[Task goal] Check every line of the data below for the string "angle", and copy the ones that hold it.

[Raw data]
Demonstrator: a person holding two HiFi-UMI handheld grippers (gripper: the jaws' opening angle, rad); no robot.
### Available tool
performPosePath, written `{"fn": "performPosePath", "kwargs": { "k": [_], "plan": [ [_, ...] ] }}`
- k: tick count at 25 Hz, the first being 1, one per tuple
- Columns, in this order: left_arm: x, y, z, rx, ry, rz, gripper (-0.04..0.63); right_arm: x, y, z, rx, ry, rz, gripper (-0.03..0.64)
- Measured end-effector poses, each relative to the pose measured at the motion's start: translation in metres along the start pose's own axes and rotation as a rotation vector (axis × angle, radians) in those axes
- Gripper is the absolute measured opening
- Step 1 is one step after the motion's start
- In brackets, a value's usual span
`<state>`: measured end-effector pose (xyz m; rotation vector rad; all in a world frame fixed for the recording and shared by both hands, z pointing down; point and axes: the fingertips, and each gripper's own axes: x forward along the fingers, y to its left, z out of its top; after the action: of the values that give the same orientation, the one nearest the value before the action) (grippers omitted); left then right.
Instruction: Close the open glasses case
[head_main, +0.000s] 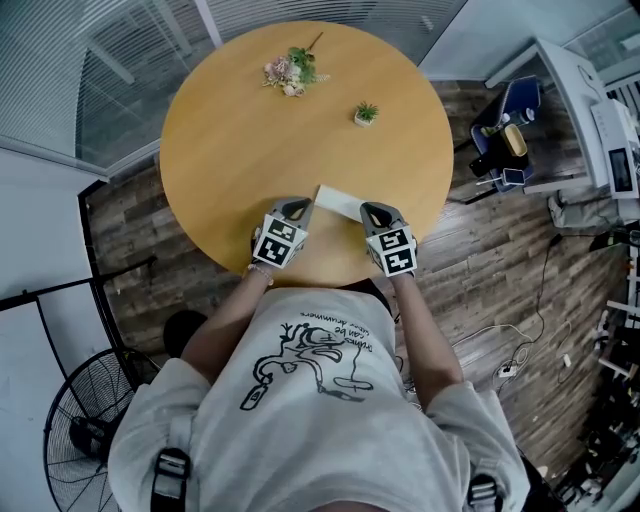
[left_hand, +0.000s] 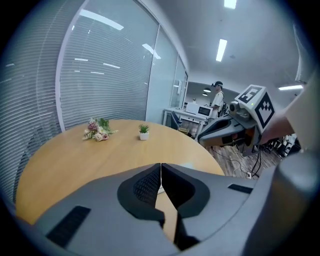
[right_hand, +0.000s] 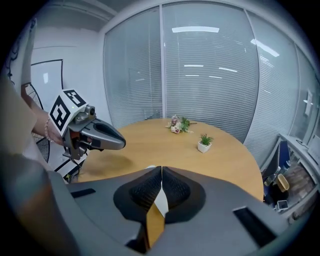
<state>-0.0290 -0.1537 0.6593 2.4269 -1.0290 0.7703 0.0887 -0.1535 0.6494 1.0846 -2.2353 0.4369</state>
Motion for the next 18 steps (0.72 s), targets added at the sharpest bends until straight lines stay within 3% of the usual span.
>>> {"fn": "performPosePath", "kwargs": {
  "k": [18],
  "plan": [
    [-0.093,-0.026,0.124,-0.033,-0.329,0.012,0.021,-0.074,0.015,0.086,-0.010,-0.167,-0.006,0.012]
  ]
}}
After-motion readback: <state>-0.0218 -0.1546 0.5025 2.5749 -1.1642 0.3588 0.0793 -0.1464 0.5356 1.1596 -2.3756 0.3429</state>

[Reply to the exercise]
Demonstrator: a person holding two HiFi-UMI handheld grippers (gripper: the jaws' opening angle, rad); no robot.
- Measured end-effector poses, each relative to the pose measured at the motion's start: translation in metres along the start pose's own axes and rotation as a rotation vector (axis × angle, radians) in those axes

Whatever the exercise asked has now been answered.